# What is required
Go to the line below containing "(477, 181): 1.55" and print exactly from there through the line containing "In the picture", both included. Print nothing else.
[Supplied material — start]
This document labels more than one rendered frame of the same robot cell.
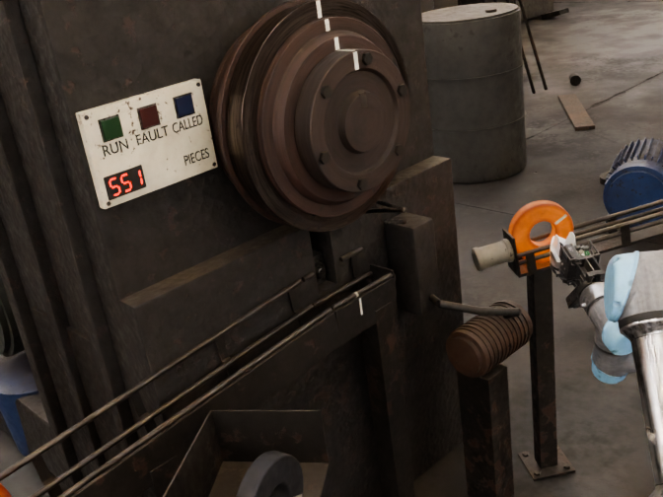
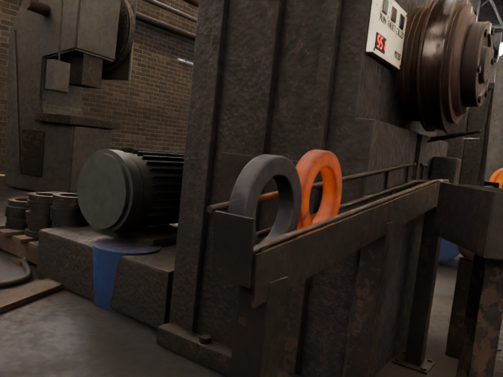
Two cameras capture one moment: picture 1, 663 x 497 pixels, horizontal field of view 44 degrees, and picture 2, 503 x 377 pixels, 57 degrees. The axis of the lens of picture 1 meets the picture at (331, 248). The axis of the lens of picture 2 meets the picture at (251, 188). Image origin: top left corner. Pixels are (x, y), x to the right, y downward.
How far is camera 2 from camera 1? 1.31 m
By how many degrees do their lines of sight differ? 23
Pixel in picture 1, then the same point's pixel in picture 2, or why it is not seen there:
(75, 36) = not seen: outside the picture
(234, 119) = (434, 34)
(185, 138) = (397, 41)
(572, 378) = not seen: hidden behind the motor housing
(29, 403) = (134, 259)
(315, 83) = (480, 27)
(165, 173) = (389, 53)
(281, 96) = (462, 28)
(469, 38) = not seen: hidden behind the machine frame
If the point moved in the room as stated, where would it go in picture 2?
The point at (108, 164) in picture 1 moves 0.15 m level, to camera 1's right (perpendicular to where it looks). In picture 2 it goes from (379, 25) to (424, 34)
[Supplied material — finish]
[Supplied material — start]
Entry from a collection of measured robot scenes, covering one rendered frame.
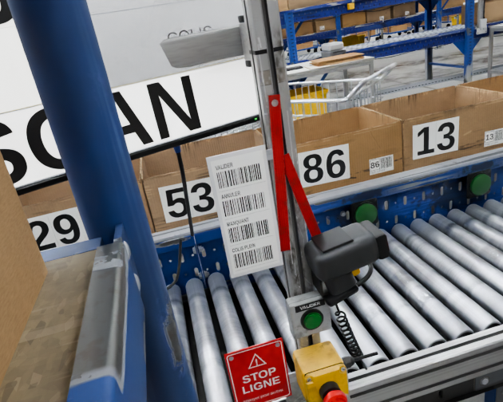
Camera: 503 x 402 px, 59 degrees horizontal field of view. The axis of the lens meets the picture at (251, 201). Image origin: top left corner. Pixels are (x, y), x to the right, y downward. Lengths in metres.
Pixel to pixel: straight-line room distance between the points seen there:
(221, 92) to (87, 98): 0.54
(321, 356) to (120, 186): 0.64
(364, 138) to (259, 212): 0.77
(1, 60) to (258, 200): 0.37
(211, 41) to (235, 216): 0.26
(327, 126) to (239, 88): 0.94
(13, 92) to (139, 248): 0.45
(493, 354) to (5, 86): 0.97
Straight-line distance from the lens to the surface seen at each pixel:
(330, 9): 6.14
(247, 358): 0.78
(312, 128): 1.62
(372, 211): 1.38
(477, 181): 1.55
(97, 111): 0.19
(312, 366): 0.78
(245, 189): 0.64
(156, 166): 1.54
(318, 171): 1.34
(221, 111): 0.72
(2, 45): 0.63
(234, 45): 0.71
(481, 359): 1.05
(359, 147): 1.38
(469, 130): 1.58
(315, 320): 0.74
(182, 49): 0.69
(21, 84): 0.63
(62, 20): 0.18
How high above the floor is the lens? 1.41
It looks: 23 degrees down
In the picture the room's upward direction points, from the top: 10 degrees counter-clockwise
[Supplied material — finish]
# Result of this task
(477, 181): 1.55
(97, 111): 0.19
(312, 366): 0.78
(245, 189): 0.64
(156, 166): 1.54
(318, 171): 1.34
(221, 111): 0.72
(2, 45): 0.63
(234, 45): 0.71
(481, 359): 1.05
(359, 147): 1.38
(469, 130): 1.58
(315, 320): 0.74
(182, 49): 0.69
(21, 84): 0.63
(62, 20): 0.18
How high above the floor is the lens? 1.41
It looks: 23 degrees down
In the picture the room's upward direction points, from the top: 10 degrees counter-clockwise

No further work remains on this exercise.